● **Required work**: Each line of the data must be copied exactly.

____

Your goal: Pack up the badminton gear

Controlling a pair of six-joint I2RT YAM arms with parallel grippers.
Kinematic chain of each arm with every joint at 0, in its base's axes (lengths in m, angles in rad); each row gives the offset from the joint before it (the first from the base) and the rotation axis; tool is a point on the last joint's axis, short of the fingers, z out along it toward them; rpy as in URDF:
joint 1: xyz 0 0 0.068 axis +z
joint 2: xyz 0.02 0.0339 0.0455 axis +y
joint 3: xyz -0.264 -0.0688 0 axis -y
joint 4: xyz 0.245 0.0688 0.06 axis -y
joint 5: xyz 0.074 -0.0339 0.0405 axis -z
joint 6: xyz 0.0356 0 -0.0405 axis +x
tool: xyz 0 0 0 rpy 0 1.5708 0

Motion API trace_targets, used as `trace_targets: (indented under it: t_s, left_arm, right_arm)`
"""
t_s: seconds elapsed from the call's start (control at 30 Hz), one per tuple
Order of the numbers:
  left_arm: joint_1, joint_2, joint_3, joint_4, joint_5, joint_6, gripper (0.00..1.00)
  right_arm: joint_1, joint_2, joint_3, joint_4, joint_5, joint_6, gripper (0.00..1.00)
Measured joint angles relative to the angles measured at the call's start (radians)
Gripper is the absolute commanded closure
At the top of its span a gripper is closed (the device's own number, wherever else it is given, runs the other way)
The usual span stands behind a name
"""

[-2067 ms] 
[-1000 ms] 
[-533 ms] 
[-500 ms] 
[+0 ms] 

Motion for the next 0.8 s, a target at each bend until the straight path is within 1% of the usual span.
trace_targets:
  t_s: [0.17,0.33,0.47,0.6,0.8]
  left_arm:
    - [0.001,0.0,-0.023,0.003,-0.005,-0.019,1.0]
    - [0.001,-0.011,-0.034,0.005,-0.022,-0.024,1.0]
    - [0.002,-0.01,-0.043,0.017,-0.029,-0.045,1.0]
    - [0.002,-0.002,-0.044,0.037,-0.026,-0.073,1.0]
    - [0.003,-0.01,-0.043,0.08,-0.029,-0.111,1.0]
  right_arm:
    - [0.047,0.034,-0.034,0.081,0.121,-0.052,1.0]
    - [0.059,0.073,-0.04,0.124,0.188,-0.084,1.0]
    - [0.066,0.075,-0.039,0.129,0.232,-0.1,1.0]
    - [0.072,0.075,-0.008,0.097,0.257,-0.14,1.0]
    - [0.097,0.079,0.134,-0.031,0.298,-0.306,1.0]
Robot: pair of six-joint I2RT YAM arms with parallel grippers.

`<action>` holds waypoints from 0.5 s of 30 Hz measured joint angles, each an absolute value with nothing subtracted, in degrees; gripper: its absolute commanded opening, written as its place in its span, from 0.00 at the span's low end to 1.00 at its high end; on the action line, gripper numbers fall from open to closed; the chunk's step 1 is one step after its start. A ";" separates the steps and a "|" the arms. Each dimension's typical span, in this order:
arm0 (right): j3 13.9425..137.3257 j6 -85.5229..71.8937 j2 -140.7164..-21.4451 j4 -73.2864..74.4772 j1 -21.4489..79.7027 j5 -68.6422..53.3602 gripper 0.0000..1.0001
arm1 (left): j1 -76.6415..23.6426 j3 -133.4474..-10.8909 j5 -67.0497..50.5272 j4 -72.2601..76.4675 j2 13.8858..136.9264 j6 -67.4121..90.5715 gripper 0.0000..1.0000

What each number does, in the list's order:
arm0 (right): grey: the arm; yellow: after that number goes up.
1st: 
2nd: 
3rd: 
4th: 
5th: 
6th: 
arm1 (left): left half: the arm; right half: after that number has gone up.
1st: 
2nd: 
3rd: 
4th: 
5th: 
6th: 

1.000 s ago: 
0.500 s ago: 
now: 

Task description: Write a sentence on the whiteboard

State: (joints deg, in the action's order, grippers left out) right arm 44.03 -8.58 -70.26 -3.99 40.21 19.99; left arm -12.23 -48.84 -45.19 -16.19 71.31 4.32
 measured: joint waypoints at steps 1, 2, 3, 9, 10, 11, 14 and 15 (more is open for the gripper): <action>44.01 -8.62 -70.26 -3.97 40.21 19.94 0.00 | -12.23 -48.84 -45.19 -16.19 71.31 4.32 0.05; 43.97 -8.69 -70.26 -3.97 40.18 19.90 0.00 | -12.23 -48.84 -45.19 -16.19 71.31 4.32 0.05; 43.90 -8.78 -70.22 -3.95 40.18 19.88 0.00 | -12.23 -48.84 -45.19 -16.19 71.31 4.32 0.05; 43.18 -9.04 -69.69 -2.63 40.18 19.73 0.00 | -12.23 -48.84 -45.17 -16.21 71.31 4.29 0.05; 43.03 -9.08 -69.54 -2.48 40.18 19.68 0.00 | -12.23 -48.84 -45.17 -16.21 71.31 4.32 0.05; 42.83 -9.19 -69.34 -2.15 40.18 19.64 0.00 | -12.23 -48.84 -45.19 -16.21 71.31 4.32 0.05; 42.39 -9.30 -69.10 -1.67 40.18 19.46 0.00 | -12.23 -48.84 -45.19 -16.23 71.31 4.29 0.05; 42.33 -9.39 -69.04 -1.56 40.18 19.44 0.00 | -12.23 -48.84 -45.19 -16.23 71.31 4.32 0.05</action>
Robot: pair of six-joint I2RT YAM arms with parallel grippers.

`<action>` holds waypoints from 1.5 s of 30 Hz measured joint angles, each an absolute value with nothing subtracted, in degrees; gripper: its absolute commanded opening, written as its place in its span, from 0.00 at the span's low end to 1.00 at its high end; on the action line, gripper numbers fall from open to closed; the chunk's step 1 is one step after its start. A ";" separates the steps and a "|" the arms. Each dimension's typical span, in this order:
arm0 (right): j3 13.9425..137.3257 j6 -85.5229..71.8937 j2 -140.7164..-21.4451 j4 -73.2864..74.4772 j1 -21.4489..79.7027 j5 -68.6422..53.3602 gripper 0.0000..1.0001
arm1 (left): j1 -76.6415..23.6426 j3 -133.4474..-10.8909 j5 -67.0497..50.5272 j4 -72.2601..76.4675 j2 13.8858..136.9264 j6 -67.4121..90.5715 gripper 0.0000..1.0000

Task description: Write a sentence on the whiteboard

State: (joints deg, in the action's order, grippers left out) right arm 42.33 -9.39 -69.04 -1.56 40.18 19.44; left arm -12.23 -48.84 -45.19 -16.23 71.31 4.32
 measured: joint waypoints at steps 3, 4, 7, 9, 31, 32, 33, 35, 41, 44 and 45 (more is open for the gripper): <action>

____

● **Answer to the exercise**:
Your goal: Pack up the badminton gear

Controlling a pair of six-joint I2RT YAM arms with parallel grippers.
Kinematic chain of each arm with every joint at 0, in its base's axes (lengths in m, angles in rad); each row gives the offset from the joint before it (the first from the base) and the rotation axis; tool is a point on the last joint's axis, short of the fingers, z out along it toward them; rpy as in URDF:
joint 1: xyz 0 0 0.068 axis +z
joint 2: xyz 0.02 0.0339 0.0455 axis +y
joint 3: xyz -0.264 -0.0688 0 axis -y
joint 4: xyz 0.245 0.0688 0.06 axis -y
joint 5: xyz 0.074 -0.0339 0.0405 axis -z
joint 6: xyz 0.0356 0 -0.0405 axis +x
tool: xyz 0 0 0 rpy 0 1.5708 0

Motion API trace_targets, used as `trace_targets: (indented under it: t_s, left_arm, right_arm)`
"""
t_s: seconds elapsed from the call's start (control at 30 Hz), one per tuple
Order of the numbers:
  left_arm: joint_1, joint_2, joint_3, joint_4, joint_5, joint_6, gripper (0.00..1.00)
  right_arm: joint_1, joint_2, joint_3, joint_4, joint_5, joint_6, gripper (0.00..1.00)
Measured joint angles relative to the angles measured at the call's start (radians)
Gripper is the absolute commanded closure
At the top of its span a gripper is closed (the device's own number, wherever else it is given, runs the other way)
The usual span stands behind a name
"""

[-2067 ms] 
[-1000 ms] 
[-533 ms] 
[-500 ms] 
[+0 ms] 

Motion for the next 0.8 s, a target at each bend until the straight path is within 1% of the usual span.
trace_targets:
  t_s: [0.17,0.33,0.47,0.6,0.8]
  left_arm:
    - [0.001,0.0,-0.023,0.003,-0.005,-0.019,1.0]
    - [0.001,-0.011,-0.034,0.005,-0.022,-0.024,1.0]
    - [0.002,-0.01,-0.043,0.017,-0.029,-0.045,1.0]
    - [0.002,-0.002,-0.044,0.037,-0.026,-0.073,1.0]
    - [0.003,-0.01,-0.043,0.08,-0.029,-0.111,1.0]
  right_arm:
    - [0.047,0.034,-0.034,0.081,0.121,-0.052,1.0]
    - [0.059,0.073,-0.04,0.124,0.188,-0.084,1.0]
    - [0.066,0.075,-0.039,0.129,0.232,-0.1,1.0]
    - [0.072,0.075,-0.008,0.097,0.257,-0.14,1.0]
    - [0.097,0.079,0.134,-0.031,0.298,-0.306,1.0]
Robot: pair of six-joint I2RT YAM arms with parallel grippers.

`<action>` holds waypoints from 0.5 s of 30 Hz measured joint angles, each an absolute value with nothing subtracted, in degrees; gripper: its absolute commanded opening, written as its place in its span, from 0.00 at the span's low end to 1.00 at its high end; on the action line, gripper numbers fall from open to closed; the chunk's step 1 is one step after its start. A ";" separates the steps and a "|" the arms. Each dimension's typical span, in this order:
arm0 (right): j3 13.9425..137.3257 j6 -85.5229..71.8937 j2 -140.7164..-21.4451 j4 -73.2864..74.4772 j1 -21.4489..79.7027 j5 -68.6422..53.3602 gripper 0.0000..1.0001
arm1 (left): j1 -76.6415..23.6426 j3 -133.4474..-10.8909 j5 -67.0497..50.5272 j4 -72.2601..76.4675 j2 13.8858..136.9264 j6 -67.4121..90.5715 gripper 0.0000..1.0000

What each number does, in the list's order:
arm0 (right): grey: the arm; yellow: after that number goes up.
1st: 
2nd: 
3rd: 
4th: 
5th: 
6th: 
arm1 (left): left half: the arm; right half: after that number has gone up.
1st: 
2nd: 
3rd: 
4th: 
5th: 
6th: 

1.000 s ago: 
0.500 s ago: 
now: 

Task description: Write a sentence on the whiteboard

State: (joints deg, in the action's order, grippers left out) right arm 44.03 -8.58 -70.26 -3.99 40.21 19.99; left arm -12.23 -48.84 -45.19 -16.19 71.31 4.32
 measured: joint waypoints at steps 1, 2, 3, 9, 10, 11, 14 and 15 (more is open for the gripper): <action>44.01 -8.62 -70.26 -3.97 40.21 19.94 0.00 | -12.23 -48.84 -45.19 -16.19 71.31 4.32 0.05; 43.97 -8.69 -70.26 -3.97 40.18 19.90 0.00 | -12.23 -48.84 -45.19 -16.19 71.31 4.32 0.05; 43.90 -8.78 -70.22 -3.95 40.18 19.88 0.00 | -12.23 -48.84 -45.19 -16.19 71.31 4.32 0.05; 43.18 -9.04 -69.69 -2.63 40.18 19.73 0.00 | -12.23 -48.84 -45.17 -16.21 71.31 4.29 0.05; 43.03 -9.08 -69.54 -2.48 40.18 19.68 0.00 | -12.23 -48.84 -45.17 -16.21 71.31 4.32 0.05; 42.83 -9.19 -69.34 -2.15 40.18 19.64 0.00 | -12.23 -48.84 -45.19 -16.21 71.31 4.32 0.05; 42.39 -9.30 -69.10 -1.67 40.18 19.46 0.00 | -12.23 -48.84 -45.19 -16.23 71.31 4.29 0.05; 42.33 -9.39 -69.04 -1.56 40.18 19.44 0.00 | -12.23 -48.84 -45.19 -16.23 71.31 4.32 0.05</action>
Robot: pair of six-joint I2RT YAM arms with parallel grippers.

`<action>` holds waypoints from 1.5 s of 30 Hz measured joint angles, each an absolute value with nothing subtracted, in degrees; gripper: its absolute commanded opening, written as its place in its span, from 0.00 at the span's low end to 1.00 at its high end; on the action line, gripper numbers fall from open to closed; the chunk's step 1 is one step after its start. A ";" separates the steps and a "|" the arms. Each dimension's typical span, in this order:
arm0 (right): j3 13.9425..137.3257 j6 -85.5229..71.8937 j2 -140.7164..-21.4451 j4 -73.2864..74.4772 j1 -21.4489..79.7027 j5 -68.6422..53.3602 gripper 0.0000..1.0001
arm1 (left): j1 -76.6415..23.6426 j3 -133.4474..-10.8909 j5 -67.0497..50.5272 j4 -72.2601..76.4675 j2 13.8858..136.9264 j6 -67.4121..90.5715 gripper 0.0000..1.0000

Task description: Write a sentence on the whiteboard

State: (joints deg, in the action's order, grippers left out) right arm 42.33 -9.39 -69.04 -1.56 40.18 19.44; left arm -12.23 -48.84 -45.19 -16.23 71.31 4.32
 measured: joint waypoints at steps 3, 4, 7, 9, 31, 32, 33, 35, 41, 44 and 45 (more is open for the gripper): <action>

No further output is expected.